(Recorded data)
......

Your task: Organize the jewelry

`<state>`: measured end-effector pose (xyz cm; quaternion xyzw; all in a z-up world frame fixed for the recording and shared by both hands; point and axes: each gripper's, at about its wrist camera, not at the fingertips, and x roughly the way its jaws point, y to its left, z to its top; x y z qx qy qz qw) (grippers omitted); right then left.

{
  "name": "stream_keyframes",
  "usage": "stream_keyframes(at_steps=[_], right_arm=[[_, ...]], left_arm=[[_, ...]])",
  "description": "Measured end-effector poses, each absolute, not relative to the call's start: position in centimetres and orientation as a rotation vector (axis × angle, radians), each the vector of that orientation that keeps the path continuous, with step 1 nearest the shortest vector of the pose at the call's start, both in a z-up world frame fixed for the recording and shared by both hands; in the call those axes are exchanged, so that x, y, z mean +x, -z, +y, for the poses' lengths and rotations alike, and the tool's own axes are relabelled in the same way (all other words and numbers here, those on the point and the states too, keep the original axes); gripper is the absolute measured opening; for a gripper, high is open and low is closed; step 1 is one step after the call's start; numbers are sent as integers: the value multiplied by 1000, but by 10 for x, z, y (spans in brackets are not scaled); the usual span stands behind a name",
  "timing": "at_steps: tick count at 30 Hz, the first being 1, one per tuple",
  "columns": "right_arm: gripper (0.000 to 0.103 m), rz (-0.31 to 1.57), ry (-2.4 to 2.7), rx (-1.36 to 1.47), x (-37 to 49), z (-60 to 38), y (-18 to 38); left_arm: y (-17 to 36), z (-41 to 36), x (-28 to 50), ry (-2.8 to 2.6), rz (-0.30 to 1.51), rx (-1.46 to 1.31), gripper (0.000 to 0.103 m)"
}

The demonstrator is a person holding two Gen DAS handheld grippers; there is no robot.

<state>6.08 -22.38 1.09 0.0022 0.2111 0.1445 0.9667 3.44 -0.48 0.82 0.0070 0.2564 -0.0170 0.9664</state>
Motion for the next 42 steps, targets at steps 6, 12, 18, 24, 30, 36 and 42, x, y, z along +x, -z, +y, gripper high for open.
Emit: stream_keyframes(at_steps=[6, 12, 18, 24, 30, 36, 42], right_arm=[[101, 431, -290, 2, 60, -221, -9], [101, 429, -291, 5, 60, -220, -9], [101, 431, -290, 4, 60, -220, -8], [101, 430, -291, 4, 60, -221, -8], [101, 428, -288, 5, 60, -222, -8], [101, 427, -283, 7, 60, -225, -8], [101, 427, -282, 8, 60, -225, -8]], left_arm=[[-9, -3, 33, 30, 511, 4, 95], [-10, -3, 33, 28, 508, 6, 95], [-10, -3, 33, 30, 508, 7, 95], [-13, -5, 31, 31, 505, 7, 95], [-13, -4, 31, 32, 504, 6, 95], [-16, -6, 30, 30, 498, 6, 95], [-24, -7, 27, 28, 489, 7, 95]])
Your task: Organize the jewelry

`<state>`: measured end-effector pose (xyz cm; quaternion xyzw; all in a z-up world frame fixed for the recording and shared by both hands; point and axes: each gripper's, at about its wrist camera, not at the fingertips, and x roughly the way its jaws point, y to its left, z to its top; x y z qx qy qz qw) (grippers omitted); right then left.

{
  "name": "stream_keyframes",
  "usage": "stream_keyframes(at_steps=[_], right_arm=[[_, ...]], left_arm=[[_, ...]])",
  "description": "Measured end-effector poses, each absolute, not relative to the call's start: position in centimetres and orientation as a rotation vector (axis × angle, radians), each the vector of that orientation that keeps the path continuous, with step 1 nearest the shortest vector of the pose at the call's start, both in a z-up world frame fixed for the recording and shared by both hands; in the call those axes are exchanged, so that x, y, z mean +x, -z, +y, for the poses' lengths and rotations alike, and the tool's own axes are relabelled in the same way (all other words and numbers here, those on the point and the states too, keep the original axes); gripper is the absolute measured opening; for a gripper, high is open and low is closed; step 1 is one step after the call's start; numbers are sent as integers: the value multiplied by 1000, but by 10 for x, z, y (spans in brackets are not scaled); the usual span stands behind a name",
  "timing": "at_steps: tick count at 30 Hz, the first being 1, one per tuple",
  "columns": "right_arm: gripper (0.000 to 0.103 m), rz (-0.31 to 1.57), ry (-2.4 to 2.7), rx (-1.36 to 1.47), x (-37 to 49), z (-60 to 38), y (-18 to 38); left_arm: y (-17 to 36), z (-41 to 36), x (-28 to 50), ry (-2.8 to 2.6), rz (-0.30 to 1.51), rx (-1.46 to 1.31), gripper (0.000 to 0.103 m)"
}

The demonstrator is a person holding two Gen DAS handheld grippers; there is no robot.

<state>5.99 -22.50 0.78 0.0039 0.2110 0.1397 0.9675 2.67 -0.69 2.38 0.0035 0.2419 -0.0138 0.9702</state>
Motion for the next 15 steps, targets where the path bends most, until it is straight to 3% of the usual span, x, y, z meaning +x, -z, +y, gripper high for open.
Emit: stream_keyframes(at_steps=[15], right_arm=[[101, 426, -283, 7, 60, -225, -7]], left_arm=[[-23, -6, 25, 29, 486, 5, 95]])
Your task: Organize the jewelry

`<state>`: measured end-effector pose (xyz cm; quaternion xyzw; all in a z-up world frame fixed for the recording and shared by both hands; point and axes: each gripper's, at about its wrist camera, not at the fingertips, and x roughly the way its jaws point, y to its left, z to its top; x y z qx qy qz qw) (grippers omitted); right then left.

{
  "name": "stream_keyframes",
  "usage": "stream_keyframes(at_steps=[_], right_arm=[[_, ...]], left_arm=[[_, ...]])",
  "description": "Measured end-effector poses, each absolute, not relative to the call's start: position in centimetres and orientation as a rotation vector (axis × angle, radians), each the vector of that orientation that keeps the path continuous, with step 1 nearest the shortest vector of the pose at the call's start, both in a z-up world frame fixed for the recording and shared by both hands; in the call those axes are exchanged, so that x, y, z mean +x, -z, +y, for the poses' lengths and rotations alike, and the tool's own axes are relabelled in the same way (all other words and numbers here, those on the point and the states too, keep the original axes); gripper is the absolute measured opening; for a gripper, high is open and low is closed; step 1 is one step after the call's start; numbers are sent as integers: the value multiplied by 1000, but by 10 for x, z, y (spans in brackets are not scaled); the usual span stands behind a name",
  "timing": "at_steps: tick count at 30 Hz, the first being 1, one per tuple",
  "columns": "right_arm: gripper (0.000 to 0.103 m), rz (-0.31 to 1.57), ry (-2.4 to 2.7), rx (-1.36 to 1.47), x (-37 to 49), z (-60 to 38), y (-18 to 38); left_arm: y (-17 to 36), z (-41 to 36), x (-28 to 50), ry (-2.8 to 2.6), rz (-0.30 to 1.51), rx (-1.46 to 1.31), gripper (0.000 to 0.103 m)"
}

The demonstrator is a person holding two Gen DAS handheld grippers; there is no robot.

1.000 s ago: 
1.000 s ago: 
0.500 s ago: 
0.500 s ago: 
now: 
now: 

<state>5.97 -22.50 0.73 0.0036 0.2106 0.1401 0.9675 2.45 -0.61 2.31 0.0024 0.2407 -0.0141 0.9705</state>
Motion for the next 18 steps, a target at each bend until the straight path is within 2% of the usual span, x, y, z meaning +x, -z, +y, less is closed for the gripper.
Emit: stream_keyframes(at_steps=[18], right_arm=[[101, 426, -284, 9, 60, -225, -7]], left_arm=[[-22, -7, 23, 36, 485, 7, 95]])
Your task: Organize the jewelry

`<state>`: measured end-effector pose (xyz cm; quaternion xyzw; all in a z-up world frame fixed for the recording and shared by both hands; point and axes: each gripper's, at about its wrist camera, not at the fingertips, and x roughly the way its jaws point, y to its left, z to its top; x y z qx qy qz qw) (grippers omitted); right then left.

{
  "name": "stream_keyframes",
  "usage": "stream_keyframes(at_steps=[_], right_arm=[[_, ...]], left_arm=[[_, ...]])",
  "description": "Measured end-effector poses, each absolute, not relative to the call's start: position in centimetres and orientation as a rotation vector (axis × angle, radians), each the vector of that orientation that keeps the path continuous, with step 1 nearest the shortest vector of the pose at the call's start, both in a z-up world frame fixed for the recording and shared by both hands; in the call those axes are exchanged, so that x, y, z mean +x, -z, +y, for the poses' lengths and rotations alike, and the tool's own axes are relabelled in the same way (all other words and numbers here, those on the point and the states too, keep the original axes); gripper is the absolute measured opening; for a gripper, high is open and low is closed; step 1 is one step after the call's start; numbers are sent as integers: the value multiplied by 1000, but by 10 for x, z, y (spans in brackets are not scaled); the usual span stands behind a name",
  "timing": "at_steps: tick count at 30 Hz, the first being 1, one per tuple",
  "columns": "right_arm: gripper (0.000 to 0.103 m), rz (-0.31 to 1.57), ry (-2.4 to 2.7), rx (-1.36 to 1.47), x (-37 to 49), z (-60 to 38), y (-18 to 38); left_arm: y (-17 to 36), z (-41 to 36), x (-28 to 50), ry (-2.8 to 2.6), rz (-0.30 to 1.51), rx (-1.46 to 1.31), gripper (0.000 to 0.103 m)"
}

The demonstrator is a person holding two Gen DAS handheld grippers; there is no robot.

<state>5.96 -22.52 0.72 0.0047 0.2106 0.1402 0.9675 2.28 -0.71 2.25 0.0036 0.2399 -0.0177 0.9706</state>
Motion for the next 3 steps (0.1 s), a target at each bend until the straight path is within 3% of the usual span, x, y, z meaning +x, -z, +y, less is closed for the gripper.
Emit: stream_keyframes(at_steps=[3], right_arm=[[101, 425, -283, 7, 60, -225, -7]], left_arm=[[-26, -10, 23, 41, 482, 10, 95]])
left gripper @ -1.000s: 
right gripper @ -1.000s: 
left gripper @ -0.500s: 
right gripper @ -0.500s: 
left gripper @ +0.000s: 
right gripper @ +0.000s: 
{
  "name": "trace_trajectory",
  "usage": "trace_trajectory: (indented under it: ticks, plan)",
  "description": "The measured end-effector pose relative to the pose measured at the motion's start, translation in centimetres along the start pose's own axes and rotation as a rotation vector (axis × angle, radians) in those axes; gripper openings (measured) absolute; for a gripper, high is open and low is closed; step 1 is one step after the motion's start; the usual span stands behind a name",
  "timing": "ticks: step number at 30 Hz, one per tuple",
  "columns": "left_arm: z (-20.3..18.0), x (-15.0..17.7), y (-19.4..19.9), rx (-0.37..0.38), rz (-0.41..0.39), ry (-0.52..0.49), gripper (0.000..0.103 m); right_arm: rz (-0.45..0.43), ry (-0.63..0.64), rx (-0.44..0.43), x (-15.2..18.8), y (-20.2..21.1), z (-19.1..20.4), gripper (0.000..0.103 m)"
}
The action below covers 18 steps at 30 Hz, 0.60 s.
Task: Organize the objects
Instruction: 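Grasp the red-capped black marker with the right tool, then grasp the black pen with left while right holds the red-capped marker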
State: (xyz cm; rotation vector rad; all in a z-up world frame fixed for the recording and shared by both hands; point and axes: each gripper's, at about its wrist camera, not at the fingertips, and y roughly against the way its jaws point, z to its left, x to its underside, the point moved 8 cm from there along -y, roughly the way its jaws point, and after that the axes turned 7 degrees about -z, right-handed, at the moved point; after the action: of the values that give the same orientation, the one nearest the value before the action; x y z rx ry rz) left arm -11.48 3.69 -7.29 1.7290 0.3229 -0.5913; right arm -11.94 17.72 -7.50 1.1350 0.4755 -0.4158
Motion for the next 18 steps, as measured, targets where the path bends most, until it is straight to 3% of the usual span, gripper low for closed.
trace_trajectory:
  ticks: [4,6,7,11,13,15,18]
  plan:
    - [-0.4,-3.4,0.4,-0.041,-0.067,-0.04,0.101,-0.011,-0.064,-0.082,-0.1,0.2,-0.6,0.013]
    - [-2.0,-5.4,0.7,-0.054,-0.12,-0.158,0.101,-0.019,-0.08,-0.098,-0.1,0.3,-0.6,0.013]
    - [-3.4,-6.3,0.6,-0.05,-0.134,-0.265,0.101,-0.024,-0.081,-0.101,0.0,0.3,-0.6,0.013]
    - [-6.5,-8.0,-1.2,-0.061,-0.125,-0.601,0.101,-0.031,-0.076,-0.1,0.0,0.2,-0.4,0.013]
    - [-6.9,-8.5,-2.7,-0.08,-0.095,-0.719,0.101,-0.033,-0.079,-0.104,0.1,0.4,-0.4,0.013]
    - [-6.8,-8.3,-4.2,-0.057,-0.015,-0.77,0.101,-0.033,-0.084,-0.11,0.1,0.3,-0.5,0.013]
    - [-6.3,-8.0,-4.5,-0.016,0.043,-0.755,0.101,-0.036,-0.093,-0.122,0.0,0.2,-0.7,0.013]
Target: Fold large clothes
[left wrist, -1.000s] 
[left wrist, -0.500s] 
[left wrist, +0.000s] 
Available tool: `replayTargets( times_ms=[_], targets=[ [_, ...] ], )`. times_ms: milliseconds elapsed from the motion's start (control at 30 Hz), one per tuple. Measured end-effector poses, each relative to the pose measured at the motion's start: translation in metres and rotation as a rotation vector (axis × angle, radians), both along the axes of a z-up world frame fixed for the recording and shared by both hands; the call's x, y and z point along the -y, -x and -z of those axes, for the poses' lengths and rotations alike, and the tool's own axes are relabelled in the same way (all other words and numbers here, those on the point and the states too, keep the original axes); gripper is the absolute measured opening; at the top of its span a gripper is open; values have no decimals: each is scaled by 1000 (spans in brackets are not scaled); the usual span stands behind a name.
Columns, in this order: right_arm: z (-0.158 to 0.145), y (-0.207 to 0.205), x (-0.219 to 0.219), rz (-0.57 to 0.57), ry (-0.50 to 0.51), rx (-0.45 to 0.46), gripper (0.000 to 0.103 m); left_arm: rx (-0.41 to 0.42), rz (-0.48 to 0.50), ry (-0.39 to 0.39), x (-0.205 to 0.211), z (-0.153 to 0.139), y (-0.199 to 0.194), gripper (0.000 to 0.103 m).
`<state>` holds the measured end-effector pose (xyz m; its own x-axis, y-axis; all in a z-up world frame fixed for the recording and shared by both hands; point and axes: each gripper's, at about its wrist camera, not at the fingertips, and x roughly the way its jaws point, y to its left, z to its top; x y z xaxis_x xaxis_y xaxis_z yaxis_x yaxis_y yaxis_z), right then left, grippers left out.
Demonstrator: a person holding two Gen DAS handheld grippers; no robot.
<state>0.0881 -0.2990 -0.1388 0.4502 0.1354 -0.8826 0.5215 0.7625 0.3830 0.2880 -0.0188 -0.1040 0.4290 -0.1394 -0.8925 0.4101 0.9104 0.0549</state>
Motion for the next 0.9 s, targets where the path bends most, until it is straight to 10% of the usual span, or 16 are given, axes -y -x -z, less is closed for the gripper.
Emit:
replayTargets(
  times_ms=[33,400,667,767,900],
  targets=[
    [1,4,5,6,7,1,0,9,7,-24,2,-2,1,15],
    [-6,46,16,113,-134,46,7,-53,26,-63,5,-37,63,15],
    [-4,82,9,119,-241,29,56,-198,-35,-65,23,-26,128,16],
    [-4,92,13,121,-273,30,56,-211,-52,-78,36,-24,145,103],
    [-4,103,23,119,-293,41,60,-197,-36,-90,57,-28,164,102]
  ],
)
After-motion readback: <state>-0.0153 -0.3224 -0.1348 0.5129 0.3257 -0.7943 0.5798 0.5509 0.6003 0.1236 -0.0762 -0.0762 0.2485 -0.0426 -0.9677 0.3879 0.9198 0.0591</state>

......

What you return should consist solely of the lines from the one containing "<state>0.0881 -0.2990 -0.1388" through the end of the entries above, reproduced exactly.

<state>0.0881 -0.2990 -0.1388 0.4502 0.1354 -0.8826 0.5215 0.7625 0.3830 0.2880 -0.0188 -0.1040 0.4290 -0.1394 -0.8925 0.4101 0.9104 0.0549</state>
Motion for the next 0.9 s, targets where the path bends most, until it is straight to 10% of the usual span, or 16 are given, axes -y -x -z, less is closed for the gripper.
Emit:
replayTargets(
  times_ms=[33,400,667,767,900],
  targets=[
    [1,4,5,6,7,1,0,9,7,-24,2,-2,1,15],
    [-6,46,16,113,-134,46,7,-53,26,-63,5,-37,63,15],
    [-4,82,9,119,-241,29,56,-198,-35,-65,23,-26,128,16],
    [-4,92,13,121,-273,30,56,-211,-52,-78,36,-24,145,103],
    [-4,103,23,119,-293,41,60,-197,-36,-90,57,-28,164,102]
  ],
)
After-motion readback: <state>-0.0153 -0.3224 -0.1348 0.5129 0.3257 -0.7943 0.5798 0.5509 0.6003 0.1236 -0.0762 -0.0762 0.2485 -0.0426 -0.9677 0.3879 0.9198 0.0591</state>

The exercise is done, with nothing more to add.